**Requirement:** Word for word, print every entry below.

BEGIN Given records

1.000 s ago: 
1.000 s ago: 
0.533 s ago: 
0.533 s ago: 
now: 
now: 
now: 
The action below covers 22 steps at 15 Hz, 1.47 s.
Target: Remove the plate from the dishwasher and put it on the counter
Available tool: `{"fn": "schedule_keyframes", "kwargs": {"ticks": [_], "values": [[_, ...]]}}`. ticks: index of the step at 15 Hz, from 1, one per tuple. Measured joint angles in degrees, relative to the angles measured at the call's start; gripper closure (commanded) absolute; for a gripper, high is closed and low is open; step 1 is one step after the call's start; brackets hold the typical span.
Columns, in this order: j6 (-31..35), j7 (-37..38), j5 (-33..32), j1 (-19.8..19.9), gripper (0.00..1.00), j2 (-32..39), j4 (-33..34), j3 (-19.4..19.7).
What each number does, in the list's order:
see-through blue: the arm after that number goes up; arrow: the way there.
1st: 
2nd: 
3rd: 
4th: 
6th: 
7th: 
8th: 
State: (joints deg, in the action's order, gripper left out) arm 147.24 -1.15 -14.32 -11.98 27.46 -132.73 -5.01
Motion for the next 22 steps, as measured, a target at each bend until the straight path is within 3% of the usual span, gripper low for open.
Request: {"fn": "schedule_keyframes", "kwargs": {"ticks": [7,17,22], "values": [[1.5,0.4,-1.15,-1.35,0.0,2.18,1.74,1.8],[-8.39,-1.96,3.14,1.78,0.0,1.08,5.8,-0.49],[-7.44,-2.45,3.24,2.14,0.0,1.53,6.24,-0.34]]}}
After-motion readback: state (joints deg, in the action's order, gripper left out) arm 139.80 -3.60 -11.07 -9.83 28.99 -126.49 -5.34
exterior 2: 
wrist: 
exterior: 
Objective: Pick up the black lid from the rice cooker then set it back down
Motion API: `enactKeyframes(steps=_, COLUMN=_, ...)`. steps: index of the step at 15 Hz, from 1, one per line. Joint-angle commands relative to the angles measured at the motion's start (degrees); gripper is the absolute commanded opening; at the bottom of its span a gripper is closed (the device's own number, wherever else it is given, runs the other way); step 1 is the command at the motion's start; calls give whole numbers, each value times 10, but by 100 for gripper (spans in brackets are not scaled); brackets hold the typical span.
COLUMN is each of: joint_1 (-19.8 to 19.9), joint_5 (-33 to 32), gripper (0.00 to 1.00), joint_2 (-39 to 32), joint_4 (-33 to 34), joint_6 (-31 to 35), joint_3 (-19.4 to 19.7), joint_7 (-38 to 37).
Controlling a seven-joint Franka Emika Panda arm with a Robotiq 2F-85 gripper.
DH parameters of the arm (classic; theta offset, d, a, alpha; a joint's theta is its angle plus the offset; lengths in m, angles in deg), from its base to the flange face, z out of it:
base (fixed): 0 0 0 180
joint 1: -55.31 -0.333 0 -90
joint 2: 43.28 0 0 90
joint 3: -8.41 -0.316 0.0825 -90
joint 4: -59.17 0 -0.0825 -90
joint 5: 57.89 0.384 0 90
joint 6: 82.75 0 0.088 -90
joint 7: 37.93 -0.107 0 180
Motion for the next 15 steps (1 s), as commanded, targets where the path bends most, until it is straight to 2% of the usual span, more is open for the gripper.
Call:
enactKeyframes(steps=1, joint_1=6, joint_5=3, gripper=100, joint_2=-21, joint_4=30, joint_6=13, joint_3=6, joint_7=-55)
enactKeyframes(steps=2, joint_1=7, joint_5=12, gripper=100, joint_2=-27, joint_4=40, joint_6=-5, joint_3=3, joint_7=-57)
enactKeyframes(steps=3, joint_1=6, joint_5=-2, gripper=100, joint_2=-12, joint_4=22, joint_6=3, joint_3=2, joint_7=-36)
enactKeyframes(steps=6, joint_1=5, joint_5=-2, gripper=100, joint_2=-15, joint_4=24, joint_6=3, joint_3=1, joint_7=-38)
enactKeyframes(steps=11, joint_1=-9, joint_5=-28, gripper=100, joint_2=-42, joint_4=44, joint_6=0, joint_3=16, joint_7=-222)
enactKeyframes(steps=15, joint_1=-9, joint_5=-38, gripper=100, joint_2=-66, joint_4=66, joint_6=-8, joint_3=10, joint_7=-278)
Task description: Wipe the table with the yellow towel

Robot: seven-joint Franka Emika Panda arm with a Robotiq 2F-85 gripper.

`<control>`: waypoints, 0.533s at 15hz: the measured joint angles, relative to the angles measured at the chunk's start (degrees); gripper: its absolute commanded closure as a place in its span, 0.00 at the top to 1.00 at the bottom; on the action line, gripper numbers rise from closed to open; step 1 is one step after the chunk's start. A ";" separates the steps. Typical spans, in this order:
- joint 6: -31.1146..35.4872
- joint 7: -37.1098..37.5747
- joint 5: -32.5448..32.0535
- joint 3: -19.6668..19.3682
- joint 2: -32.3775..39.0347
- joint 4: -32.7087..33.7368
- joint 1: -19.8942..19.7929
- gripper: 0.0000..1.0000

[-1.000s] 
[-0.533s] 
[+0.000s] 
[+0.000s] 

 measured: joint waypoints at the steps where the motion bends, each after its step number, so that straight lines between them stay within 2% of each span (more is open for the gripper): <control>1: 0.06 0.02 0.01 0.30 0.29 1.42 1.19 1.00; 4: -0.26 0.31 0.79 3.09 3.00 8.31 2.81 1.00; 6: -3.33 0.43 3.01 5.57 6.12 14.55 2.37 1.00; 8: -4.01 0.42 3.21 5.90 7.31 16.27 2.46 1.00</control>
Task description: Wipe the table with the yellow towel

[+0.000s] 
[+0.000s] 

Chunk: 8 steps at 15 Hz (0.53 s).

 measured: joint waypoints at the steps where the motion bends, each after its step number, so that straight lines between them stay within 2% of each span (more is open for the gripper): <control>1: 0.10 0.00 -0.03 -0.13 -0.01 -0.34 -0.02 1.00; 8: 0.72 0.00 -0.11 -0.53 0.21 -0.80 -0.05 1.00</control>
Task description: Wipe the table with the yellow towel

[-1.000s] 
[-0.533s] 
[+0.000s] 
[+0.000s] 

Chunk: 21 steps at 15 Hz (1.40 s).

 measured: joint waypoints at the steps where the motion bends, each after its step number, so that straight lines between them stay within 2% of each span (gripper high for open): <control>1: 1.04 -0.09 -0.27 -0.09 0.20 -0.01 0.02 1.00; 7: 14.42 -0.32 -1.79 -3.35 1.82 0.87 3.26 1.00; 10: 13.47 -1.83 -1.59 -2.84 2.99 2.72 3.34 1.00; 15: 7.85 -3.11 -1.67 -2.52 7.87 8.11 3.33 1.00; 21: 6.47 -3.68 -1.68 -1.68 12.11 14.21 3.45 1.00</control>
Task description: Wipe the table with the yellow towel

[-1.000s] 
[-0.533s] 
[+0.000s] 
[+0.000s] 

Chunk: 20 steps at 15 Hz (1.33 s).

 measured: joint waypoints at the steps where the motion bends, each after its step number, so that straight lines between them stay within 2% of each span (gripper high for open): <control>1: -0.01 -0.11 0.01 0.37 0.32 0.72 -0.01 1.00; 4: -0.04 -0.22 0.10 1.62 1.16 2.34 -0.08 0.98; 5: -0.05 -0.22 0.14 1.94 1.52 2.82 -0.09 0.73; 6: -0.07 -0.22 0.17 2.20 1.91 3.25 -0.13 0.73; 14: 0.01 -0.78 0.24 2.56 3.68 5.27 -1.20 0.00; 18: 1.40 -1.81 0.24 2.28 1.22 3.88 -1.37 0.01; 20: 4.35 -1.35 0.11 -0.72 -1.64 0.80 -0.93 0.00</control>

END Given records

**Output of the exercise:**
1.000 s ago: 
1.000 s ago: 
0.533 s ago: 
0.533 s ago: 
now: 
now: 
now: 
The action below covers 22 steps at 15 Hz, 1.47 s.
Target: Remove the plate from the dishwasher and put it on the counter
Available tool: `{"fn": "schedule_keyframes", "kwargs": {"ticks": [_], "values": [[_, ...]]}}`. ticks: index of the step at 15 Hz, from 1, one per tuple. Measured joint angles in degrees, relative to the angles measured at the call's start; gripper closure (commanded) absolute; for a gripper, high is closed and low is open; step 1 is one step after the call's start; brackets hold the typical span.
Columns, in this order: j6 (-31..35), j7 (-37..38), j5 (-33..32), j1 (-19.8..19.9), gripper (0.00..1.00), j2 (-32..39), j4 (-33..34), j3 (-19.4..19.7).
What each number does, in the list's order:
see-through blue: the arm after that number goes up; arrow: the way there.
1st: 
2nd: 
3rd: 
4th: 
6th: 
7th: 
8th: 
State: (joints deg, in the action's order, gripper left out) arm 147.24 -1.15 -14.32 -11.98 27.46 -132.73 -5.01
Motion for the next 22 steps, as measured, a target at each bend until the straight path is within 3% of the usual span, gripper low for open.
Request: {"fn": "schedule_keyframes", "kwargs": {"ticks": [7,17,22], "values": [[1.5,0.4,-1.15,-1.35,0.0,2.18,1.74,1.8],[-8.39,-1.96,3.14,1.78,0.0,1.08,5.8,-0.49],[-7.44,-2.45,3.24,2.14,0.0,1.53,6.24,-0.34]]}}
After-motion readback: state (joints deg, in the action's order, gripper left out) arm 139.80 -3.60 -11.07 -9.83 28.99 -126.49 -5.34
exterior 2: 
wrist: 
exterior: 
Objective: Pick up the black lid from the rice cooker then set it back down
Motion API: `enactKeyframes(steps=_, COLUMN=_, ...)`. steps: index of the step at 15 Hz, from 1, one per line. Joint-angle commands relative to the angles measured at the motion's start (degrees); gripper is the absolute commanded opening; at the bottom of its span a gripper is closed (the device's own number, wherever else it is given, runs the other way); step 1 is the command at the motion's start; calls give whole numbers, each value times 10, but by 100 for gripper (spans in brackets are not scaled); brackets hold the typical span.
COLUMN is each of: joint_1 (-19.8 to 19.9), joint_5 (-33 to 32), gripper (0.00 to 1.00), joint_2 (-39 to 32), joint_4 (-33 to 34), joint_6 (-31 to 35), joint_3 (-19.4 to 19.7), joint_7 (-38 to 37).
Controlling a seven-joint Franka Emika Panda arm with a Robotiq 2F-85 gripper.
DH parameters of the arm (classic; theta offset, d, a, alpha; a joint's theta is its angle plus the offset; lengths in m, angles in deg), from its base to the flange face, z out of it:
base (fixed): 0 0 0 180
joint 1: -55.31 -0.333 0 -90
joint 2: 43.28 0 0 90
joint 3: -8.41 -0.316 0.0825 -90
joint 4: -59.17 0 -0.0825 -90
joint 5: 57.89 0.384 0 90
joint 6: 82.75 0 0.088 -90
joint 7: 37.93 -0.107 0 180
Motion for the next 15 steps (1 s), as commanded, targets where the path bends most, until it is straight to 2% of the usual span, more is open for the gripper.
Call:
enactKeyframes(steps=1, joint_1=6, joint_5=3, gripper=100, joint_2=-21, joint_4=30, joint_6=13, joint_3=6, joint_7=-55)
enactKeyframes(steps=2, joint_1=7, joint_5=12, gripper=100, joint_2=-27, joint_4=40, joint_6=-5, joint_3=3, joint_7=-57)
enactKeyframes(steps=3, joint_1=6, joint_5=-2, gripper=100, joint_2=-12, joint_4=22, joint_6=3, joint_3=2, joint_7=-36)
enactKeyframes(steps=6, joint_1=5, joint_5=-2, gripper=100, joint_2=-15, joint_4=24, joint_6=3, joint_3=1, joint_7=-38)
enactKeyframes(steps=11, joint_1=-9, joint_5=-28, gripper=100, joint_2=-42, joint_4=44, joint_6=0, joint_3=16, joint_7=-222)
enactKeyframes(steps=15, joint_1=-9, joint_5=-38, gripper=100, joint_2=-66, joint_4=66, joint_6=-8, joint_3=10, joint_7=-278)
Task description: Wipe the table with the yellow towel

Robot: seven-joint Franka Emika Panda arm with a Robotiq 2F-85 gripper.

`<control>`: waypoints, 0.533s at 15hz: the measured joint angles, relative to the angles measured at the chunk's start (degrees); gripper: its absolute commanded closure as a place in its span, 0.00 at the top to 1.00 at the bottom; on the action line, gripper numbers rise from closed to open; step 1 is one step after the chunk's start. A ";" separates the steps. Typical spans, in this order:
- joint 6: -31.1146..35.4872
- joint 7: -37.1098..37.5747
- joint 5: -32.5448..32.0535
- joint 3: -19.6668..19.3682
- joint 2: -32.3775..39.0347
- joint 4: -32.7087..33.7368
- joint 1: -19.8942..19.7929
- gripper: 0.0000..1.0000

[-1.000s] 
[-0.533s] 
[+0.000s] 
[+0.000s] 

 measured: joint waypoints at the steps where the motion bends, each after its step number, so that straight lines between them stay within 2% of each span (more is open for the gripper): <control>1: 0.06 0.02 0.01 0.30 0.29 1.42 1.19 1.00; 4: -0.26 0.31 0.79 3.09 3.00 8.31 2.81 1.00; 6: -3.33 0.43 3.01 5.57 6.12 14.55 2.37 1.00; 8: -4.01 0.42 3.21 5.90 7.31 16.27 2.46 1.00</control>
Task description: Wipe the table with the yellow towel

[+0.000s] 
[+0.000s] 

Chunk: 8 steps at 15 Hz (0.53 s).

 measured: joint waypoints at the steps where the motion bends, each after its step number, so that straight lines between them stay within 2% of each span (more is open for the gripper): <control>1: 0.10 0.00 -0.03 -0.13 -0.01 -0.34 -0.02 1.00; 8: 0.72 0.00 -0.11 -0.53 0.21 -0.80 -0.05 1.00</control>
Task description: Wipe the table with the yellow towel

[-1.000s] 
[-0.533s] 
[+0.000s] 
[+0.000s] 

Chunk: 21 steps at 15 Hz (1.40 s).

 measured: joint waypoints at the steps where the motion bends, each after its step number, so that straight lines between them stay within 2% of each span (gripper high for open): <control>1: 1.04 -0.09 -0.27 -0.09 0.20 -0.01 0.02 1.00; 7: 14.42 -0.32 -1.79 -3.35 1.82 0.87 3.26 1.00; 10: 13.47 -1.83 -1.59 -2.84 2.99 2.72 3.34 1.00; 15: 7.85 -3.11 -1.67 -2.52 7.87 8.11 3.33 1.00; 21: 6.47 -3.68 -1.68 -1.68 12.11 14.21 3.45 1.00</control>
Task description: Wipe the table with the yellow towel

[-1.000s] 
[-0.533s] 
[+0.000s] 
[+0.000s] 

Chunk: 20 steps at 15 Hz (1.33 s).

 measured: joint waypoints at the steps where the motion bends, each after its step number, so that straight lines between them stay within 2% of each span (gripper high for open): <control>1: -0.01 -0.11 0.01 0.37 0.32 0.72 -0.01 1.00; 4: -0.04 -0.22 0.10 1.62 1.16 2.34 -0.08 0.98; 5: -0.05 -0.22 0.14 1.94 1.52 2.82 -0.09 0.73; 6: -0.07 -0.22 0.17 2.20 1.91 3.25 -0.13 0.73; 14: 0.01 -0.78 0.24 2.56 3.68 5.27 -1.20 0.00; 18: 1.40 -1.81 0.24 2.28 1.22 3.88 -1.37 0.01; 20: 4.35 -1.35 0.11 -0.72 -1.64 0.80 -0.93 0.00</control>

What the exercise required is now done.